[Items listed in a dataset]
· · · · ·

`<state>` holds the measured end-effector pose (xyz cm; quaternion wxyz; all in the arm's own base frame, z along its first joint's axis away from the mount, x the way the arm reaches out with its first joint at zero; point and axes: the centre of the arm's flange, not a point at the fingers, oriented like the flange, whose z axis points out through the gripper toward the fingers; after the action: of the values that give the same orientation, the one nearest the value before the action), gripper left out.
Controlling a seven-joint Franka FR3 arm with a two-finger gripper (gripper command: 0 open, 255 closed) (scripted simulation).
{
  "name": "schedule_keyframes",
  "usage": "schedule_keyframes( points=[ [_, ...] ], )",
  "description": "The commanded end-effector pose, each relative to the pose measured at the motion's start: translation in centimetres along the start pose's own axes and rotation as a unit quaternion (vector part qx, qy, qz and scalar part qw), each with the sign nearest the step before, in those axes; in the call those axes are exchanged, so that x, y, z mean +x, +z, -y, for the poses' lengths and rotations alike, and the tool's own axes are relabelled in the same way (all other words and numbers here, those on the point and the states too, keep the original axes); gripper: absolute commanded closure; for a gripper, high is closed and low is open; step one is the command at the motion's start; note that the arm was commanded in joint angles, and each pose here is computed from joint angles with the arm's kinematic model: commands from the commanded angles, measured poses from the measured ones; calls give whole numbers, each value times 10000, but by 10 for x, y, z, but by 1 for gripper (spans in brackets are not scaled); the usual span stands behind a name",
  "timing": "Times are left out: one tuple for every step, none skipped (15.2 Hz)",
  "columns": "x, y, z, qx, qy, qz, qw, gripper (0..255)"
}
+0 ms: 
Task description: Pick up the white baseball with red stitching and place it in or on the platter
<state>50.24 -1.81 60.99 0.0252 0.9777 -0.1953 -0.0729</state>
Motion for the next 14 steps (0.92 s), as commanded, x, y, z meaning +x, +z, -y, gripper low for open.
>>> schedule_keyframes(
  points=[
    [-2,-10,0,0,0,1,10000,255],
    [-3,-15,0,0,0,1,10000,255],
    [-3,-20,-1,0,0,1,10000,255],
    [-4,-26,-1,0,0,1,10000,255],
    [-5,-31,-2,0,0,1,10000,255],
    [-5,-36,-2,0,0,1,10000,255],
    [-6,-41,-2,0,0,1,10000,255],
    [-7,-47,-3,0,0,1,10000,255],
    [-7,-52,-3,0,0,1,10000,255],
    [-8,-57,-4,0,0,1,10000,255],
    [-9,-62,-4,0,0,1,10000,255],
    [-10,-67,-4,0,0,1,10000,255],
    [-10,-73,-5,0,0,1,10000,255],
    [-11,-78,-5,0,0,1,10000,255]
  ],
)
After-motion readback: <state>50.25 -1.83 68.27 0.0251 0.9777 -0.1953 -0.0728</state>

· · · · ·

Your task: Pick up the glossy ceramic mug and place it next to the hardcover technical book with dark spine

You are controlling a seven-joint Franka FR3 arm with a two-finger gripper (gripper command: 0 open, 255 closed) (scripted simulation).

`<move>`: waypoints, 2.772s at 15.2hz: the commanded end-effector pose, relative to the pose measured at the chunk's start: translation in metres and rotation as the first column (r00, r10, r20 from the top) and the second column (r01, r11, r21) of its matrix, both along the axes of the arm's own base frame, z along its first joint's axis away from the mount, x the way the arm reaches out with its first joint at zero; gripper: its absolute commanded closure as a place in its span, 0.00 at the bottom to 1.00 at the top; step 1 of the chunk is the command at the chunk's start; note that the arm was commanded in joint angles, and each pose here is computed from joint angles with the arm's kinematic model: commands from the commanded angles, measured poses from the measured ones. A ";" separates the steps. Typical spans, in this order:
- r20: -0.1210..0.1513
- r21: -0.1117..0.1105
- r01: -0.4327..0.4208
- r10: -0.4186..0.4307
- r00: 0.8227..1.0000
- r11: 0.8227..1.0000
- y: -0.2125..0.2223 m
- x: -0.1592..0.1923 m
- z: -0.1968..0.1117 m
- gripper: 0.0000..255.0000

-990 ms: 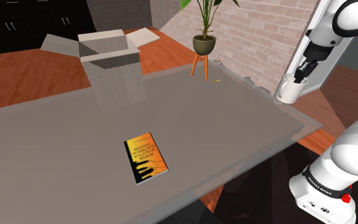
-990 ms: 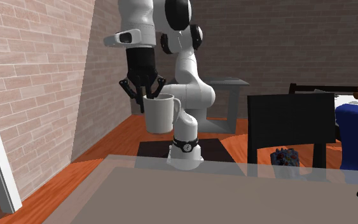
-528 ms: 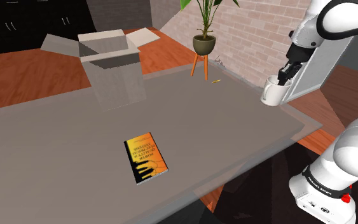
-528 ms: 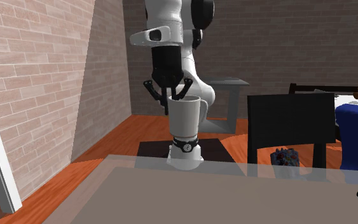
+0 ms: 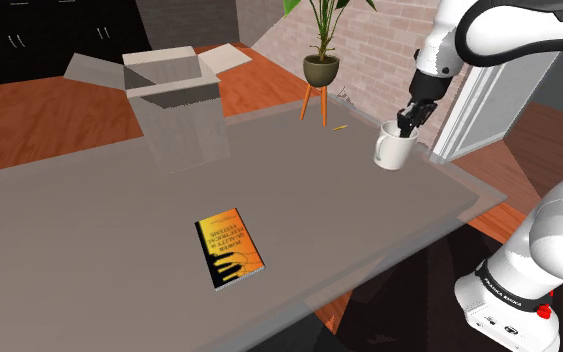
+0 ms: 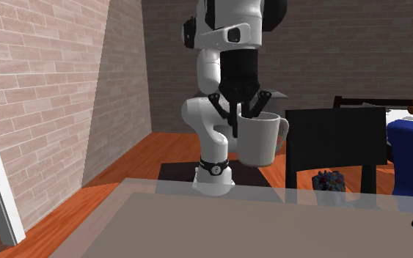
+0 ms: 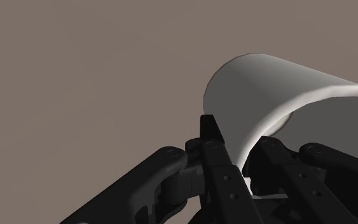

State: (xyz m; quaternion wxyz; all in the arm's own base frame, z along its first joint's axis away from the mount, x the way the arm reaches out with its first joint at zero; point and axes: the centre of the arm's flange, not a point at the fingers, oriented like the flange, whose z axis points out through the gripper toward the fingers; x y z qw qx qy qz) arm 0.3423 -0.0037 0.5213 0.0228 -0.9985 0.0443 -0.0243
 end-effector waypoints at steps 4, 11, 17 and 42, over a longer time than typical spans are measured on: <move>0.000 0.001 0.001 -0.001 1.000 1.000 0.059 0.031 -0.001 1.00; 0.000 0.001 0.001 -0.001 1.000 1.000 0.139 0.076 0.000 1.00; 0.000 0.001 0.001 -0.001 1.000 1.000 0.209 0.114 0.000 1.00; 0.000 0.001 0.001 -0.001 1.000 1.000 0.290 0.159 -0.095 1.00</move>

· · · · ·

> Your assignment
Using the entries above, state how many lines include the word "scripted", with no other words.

> Task answer
2